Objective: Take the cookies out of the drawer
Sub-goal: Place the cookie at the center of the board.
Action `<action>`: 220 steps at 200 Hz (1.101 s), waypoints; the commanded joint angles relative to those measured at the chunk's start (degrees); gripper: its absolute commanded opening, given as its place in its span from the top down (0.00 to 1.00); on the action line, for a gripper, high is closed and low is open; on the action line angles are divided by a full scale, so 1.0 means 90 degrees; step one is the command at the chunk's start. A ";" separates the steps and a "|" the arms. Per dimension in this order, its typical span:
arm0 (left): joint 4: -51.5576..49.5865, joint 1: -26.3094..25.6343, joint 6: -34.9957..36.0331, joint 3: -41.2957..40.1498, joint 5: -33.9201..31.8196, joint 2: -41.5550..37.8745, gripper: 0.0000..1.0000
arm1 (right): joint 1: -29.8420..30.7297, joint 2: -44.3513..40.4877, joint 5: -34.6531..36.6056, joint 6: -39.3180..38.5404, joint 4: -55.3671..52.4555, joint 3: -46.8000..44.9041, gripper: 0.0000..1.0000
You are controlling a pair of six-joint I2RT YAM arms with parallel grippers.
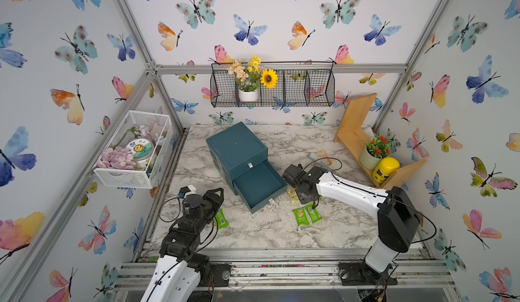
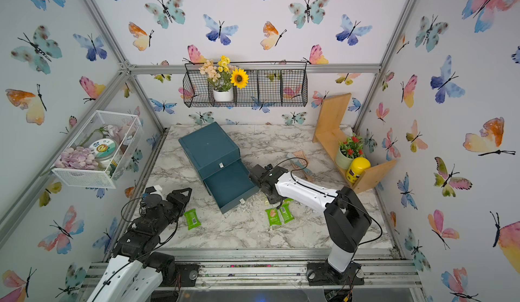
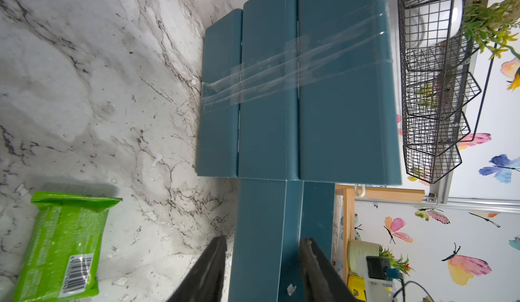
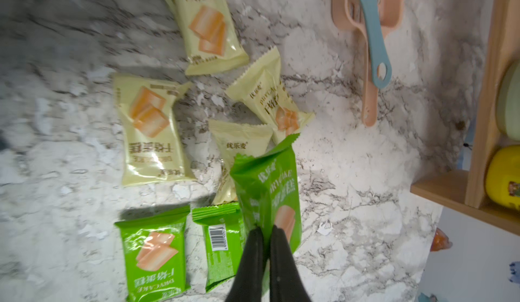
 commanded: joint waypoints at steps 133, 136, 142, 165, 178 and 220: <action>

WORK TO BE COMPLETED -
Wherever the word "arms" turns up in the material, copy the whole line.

THE ANSWER -
Action `<action>`: 220 steps at 200 Hz (1.101 s), waypoints; the commanded joint angles relative to those measured at the chunk's start (degrees); gripper: its absolute commanded opening, given as its place in its span from the top down (0.00 to 1.00); on the action line, for a gripper, high is closed and low is open; on the action line angles are divided by a full scale, so 1.0 means 90 degrees; step one is the command at the chunk's start. A ";" separates the steps and a "|" the arms. Per dimension in this order, its typical span:
You are controlling a pair of six-joint I2RT YAM arms with parallel grippers.

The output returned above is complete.